_Extracted material_:

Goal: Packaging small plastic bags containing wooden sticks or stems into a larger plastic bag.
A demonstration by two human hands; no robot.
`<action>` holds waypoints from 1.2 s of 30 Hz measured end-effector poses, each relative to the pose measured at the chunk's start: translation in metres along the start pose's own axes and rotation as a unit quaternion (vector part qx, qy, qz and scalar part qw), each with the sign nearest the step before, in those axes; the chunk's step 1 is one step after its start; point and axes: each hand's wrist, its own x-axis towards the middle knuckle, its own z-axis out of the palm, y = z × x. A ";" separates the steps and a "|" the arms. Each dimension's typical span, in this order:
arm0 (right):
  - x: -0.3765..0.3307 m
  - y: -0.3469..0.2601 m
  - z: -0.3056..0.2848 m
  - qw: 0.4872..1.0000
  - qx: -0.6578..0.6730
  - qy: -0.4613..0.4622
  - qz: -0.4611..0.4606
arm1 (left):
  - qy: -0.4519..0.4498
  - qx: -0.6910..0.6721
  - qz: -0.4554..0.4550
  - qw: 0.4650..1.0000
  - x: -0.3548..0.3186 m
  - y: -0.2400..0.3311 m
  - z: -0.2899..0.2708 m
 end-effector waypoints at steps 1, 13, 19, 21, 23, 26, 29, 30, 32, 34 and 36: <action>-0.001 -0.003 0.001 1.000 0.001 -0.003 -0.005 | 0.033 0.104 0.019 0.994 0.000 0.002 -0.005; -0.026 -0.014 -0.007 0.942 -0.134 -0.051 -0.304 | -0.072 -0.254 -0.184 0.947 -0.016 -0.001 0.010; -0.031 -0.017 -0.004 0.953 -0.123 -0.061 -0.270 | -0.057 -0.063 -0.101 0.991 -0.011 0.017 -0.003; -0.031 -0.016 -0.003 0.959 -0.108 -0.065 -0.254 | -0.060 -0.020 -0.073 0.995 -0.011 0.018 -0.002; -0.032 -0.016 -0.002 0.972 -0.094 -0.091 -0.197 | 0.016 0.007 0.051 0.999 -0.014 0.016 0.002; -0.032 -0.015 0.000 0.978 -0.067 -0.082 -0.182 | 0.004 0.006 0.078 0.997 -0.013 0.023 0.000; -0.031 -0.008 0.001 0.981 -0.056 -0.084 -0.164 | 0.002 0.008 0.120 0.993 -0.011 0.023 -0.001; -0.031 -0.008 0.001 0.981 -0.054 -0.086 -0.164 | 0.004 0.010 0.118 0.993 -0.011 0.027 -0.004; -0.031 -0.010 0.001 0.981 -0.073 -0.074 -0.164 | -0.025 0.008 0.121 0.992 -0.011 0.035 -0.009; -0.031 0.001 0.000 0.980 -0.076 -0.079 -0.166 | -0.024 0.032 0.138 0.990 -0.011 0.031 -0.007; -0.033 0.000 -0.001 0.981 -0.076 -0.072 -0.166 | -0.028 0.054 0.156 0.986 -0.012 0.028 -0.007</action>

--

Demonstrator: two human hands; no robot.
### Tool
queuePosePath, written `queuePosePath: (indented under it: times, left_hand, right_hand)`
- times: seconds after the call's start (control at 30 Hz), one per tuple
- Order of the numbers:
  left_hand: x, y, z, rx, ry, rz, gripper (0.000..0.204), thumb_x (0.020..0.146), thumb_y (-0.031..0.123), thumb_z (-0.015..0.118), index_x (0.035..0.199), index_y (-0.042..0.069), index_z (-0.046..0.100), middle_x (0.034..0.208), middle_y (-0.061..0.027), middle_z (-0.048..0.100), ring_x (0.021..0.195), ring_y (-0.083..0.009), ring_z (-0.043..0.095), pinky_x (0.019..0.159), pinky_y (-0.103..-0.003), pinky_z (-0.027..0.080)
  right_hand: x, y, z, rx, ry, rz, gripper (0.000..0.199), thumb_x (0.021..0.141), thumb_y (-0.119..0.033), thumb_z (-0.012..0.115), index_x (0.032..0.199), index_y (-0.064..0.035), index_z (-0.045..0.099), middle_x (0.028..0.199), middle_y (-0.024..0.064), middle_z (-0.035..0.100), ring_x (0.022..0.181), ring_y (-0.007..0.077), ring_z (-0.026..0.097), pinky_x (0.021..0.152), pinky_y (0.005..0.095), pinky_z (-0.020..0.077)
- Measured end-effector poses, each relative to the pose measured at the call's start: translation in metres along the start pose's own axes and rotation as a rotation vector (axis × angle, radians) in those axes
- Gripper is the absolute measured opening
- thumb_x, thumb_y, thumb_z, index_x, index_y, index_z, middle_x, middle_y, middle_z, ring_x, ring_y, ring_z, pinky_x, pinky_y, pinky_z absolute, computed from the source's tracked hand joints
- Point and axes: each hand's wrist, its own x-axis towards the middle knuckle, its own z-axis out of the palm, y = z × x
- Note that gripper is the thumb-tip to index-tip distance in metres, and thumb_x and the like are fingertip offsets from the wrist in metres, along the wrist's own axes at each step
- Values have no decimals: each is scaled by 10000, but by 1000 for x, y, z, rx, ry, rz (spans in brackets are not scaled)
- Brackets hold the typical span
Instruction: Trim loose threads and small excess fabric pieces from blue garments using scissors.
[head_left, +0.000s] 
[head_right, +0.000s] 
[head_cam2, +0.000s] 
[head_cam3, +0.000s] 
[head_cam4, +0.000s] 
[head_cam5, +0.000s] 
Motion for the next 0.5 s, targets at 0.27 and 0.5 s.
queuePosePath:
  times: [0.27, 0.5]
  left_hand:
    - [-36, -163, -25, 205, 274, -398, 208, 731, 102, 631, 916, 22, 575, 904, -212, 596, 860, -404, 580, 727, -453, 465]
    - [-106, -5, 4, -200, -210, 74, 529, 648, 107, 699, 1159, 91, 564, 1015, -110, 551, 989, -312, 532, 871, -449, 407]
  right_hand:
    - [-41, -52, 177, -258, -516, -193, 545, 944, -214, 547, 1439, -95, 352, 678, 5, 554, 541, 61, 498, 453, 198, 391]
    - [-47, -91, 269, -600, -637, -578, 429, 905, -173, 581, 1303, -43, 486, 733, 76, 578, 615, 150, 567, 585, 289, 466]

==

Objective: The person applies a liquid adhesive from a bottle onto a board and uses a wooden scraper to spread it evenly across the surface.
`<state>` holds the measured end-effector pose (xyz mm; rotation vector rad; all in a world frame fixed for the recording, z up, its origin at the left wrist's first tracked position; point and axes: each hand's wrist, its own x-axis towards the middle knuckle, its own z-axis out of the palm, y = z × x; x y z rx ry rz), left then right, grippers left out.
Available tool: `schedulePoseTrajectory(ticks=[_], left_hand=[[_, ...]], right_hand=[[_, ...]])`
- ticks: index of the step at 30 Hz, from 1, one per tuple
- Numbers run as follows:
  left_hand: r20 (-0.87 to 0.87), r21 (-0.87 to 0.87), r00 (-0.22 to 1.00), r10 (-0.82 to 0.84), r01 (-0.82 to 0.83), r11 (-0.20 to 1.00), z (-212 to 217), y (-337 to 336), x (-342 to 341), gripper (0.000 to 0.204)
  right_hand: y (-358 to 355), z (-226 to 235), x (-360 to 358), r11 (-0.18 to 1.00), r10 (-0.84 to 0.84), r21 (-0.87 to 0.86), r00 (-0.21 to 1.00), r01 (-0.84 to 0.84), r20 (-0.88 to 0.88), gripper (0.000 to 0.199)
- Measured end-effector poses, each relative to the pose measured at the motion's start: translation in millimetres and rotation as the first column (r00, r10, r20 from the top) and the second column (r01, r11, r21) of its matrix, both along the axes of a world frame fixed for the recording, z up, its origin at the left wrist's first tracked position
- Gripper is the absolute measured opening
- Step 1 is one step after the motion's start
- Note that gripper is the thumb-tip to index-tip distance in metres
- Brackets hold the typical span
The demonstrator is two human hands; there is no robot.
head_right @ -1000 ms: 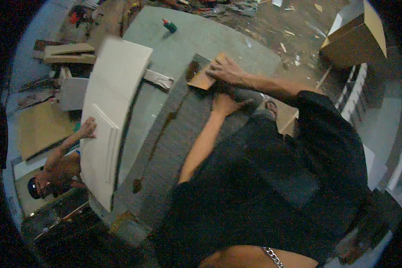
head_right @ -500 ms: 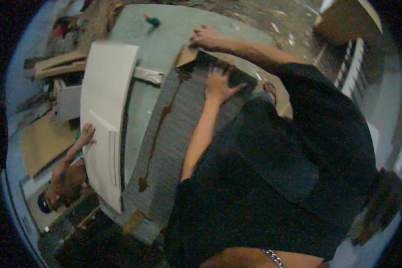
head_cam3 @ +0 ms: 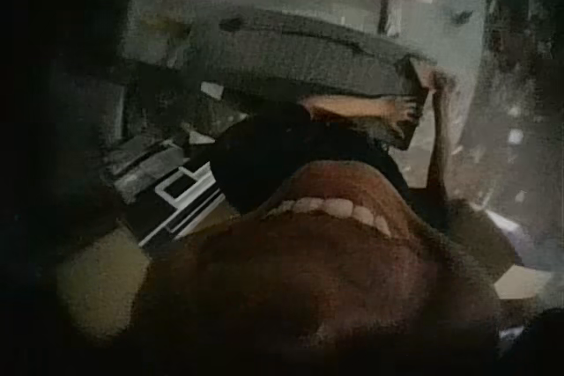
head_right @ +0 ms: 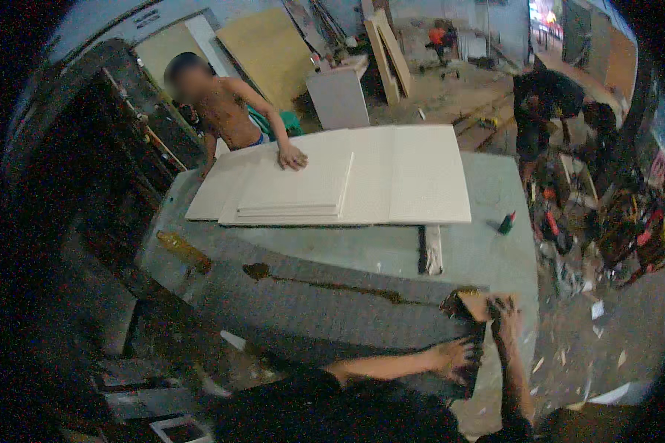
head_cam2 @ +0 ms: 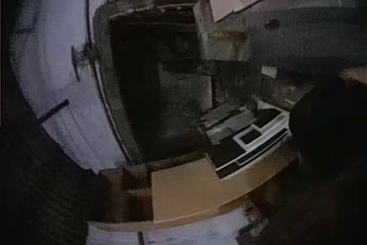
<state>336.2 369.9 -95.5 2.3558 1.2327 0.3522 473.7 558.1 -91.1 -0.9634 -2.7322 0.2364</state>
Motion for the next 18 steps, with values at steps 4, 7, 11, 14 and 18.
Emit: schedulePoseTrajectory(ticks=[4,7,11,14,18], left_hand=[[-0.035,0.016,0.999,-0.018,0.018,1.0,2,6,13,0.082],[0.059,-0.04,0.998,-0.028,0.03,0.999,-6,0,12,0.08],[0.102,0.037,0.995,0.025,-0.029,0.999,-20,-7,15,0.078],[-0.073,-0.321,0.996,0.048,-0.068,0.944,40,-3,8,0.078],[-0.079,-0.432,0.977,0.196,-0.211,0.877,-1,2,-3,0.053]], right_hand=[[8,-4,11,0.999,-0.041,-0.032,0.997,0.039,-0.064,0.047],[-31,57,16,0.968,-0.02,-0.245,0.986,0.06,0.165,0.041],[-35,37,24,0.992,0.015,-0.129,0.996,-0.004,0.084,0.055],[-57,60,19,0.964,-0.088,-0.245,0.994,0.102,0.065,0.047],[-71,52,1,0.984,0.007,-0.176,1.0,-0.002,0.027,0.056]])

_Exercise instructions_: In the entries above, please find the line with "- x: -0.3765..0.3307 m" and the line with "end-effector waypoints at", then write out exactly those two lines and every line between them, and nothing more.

_Answer space_:
  - x: -0.3765..0.3307 m
  - y: -0.3469..0.2601 m
  - z: -0.3056..0.2848 m
  - qw: 0.4872..1.0000
  - qx: -0.6578..0.6730
  - qy: -0.4613..0.4622
  - qz: -0.4611..0.4606
arm1 (left):
  - qy: -0.4519..0.4498
  - qx: -0.6910..0.6721
  - qz: -0.4554..0.4550
  - qw: 0.4650..1.0000
  - x: -0.3548..0.3186 m
  - y: -0.2400..0.3311 m
  - z: -0.2899..0.2708 m
 end-effector waypoints at steps 1, 13, 19, 21, 23, 26, 29, 30, 32, 34 and 36: <action>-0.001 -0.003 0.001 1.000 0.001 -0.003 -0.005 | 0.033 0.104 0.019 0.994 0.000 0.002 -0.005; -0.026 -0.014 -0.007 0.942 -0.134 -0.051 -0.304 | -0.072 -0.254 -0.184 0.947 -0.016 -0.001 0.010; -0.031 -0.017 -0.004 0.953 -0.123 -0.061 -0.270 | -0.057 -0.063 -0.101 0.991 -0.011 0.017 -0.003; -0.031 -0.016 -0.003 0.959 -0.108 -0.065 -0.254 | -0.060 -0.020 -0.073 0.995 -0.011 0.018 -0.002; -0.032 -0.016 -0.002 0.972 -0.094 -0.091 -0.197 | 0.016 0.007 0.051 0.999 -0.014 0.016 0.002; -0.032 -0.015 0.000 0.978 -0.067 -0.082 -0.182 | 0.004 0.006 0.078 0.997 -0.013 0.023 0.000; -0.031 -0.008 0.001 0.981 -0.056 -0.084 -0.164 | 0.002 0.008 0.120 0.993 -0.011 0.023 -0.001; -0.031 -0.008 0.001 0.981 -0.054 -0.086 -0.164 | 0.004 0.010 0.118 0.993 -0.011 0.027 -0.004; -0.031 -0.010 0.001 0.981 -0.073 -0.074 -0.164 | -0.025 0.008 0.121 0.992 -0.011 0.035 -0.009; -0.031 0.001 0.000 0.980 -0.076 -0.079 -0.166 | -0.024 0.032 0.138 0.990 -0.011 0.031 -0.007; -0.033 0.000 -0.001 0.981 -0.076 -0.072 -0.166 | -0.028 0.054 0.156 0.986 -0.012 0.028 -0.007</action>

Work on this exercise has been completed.